What is required: Since the pictures are not wanted, retype the listing below exactly and without them.

================

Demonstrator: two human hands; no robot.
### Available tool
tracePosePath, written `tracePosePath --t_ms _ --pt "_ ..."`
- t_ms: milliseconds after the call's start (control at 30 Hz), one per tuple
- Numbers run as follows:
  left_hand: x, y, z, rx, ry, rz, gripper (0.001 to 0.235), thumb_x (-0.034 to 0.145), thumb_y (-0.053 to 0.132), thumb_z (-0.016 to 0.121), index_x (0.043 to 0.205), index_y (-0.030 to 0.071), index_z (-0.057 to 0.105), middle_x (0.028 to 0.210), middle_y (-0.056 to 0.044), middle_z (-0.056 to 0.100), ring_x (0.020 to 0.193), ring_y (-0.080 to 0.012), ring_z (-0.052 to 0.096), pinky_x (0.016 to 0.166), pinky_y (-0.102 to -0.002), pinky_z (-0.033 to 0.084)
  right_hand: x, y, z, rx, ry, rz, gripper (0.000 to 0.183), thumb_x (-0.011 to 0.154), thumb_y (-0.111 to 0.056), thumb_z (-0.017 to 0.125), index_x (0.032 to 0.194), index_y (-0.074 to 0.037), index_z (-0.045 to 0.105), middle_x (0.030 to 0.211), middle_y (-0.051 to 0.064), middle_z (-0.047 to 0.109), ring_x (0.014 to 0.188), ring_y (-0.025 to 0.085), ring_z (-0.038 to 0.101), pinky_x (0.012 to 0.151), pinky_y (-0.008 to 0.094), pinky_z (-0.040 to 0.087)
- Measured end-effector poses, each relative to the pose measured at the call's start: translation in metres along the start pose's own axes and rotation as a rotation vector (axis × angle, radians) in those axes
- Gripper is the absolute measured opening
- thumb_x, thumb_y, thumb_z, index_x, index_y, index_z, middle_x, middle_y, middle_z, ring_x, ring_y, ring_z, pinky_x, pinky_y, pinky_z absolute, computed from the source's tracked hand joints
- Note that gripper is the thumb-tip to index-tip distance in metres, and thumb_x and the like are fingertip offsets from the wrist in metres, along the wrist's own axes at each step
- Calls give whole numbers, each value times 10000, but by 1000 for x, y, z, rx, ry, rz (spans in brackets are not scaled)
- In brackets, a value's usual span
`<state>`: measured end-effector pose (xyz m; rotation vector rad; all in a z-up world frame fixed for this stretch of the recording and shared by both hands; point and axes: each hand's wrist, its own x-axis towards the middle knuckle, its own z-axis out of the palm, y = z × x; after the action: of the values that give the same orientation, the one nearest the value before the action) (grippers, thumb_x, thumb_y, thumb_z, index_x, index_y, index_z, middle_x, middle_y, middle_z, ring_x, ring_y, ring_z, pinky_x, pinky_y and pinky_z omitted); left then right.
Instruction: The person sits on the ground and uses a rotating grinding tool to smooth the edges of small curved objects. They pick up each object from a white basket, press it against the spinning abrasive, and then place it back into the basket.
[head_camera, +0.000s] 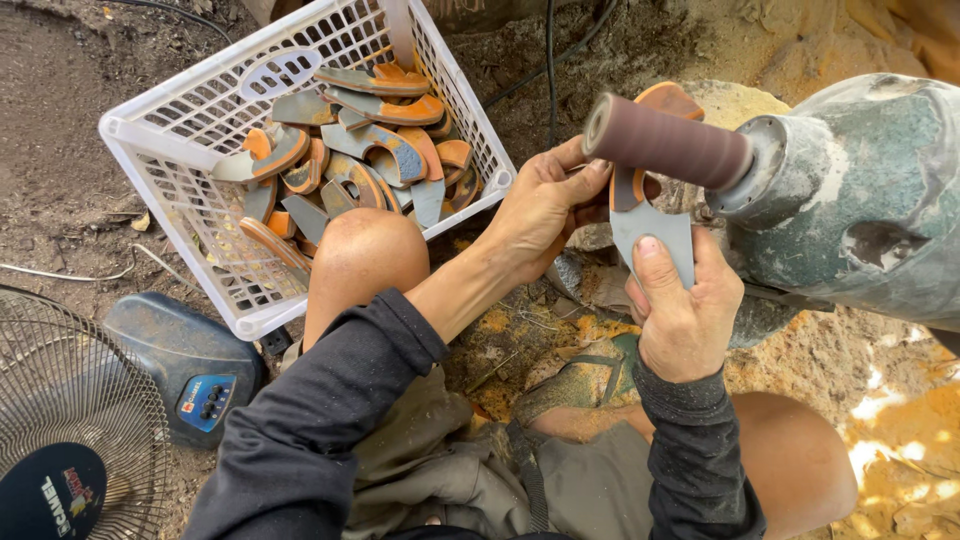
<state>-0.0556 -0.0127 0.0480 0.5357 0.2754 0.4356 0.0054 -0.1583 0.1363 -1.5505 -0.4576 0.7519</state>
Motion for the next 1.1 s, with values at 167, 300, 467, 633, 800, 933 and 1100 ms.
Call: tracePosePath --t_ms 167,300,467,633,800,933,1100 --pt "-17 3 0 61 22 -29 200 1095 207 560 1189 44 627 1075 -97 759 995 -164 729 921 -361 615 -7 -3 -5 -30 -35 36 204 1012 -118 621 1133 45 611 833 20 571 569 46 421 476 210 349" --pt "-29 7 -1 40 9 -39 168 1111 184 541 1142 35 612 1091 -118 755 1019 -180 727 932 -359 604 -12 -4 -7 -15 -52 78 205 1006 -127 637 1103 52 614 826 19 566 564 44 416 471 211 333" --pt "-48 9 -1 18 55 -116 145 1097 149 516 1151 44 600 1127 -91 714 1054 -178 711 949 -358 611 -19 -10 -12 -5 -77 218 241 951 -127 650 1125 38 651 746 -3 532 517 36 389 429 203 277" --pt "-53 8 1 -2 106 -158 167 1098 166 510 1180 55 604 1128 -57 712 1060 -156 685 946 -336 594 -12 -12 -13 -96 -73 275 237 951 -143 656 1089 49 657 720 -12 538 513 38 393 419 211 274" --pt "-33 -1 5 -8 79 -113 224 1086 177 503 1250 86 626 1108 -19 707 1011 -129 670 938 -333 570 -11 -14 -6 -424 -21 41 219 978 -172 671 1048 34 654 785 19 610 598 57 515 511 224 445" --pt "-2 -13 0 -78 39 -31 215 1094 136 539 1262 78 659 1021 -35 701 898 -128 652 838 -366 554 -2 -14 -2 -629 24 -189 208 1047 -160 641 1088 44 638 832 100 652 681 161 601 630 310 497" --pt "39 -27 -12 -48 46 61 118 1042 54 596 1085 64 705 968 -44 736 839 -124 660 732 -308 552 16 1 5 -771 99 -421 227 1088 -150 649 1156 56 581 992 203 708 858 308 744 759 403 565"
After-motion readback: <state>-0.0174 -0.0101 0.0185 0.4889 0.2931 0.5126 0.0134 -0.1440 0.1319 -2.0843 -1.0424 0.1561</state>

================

The answer:
Demonstrator: two human hands; no robot.
### Available tool
tracePosePath, written `tracePosePath --t_ms _ --pt "_ ..."`
- t_ms: milliseconds after the call's start (control at 30 Hz), one per tuple
- Numbers run as follows:
  left_hand: x, y, z, rx, ry, rz, gripper (0.001 to 0.235), thumb_x (-0.034 to 0.145), thumb_y (-0.053 to 0.132), thumb_z (-0.016 to 0.121), index_x (0.043 to 0.205), index_y (-0.030 to 0.071), index_z (-0.057 to 0.105), middle_x (0.028 to 0.210), middle_y (-0.056 to 0.044), middle_z (-0.056 to 0.100), ring_x (0.020 to 0.193), ring_y (-0.080 to 0.012), ring_z (-0.052 to 0.096), pinky_x (0.016 to 0.166), pinky_y (-0.102 to -0.002), pinky_z (-0.033 to 0.084)
  right_hand: x, y, z, rx, ry, rz, gripper (0.000 to 0.183), thumb_x (-0.011 to 0.154), thumb_y (-0.111 to 0.056), thumb_z (-0.017 to 0.125), index_x (0.032 to 0.194), index_y (-0.074 to 0.037), index_z (-0.045 to 0.105), middle_x (0.030 to 0.211), middle_y (-0.051 to 0.064), middle_z (-0.047 to 0.109), ring_x (0.014 to 0.188), ring_y (-0.025 to 0.085), ring_z (-0.038 to 0.101), pinky_x (0.012 to 0.151), pinky_y (-0.008 to 0.094), pinky_z (-0.040 to 0.087)
- Measured end-effector poses, each relative to the pose measured at the call's start: translation in metres along the start pose's own axes and rotation as a rotation vector (axis × angle, radians) in those axes
- Gripper is the absolute measured opening
- thumb_x, thumb_y, thumb_z, index_x, index_y, index_z, middle_x, middle_y, middle_z, ring_x, ring_y, ring_z, pinky_x, pinky_y, pinky_z absolute, computed from the source's tracked hand joints
- Note that gripper is the thumb-tip to index-tip distance in metres, and thumb_x and the like are fingertip offsets from the wrist in metres, along the wrist's own axes at each step
- Calls give whole numbers, each value times 10000, but by 1000 for x, y, z, rx, ry, rz (spans in brackets are not scaled)
- In brackets, a value's usual span
`<state>`: measured end-effector pose (xyz m; rotation vector rad; all in a z-up world frame fixed for this stretch of the recording and shared by both hands; point and axes: each hand's wrist, its own x-axis towards the middle knuckle, its own z-axis out of the palm, y = z × x; after the action: of the values that give the same orientation, the one nearest the value before the action) (grippers, thumb_x, thumb_y, thumb_z, index_x, index_y, index_z, middle_x, middle_y, middle_z, ring_x, ring_y, ring_z, pinky_x, pinky_y and pinky_z omitted); left then right.
Instruction: The person sits on the ground and uses a rotating grinding tool to smooth the edges of small curved objects. They pick up each object from a white basket, press it against the spinning abrasive, and then place it back into the basket.
[head_camera, +0.000s] 
<state>-0.0556 -0.0127 0.0480 0.5357 0.2754 0.4356 0.0054 -0.1583 0.1363 -1.5505 -0.4576 0.7519</state>
Motion for the next 1.1 s, with values at 167, 300, 467, 633, 800, 933 and 1100 ms.
Call: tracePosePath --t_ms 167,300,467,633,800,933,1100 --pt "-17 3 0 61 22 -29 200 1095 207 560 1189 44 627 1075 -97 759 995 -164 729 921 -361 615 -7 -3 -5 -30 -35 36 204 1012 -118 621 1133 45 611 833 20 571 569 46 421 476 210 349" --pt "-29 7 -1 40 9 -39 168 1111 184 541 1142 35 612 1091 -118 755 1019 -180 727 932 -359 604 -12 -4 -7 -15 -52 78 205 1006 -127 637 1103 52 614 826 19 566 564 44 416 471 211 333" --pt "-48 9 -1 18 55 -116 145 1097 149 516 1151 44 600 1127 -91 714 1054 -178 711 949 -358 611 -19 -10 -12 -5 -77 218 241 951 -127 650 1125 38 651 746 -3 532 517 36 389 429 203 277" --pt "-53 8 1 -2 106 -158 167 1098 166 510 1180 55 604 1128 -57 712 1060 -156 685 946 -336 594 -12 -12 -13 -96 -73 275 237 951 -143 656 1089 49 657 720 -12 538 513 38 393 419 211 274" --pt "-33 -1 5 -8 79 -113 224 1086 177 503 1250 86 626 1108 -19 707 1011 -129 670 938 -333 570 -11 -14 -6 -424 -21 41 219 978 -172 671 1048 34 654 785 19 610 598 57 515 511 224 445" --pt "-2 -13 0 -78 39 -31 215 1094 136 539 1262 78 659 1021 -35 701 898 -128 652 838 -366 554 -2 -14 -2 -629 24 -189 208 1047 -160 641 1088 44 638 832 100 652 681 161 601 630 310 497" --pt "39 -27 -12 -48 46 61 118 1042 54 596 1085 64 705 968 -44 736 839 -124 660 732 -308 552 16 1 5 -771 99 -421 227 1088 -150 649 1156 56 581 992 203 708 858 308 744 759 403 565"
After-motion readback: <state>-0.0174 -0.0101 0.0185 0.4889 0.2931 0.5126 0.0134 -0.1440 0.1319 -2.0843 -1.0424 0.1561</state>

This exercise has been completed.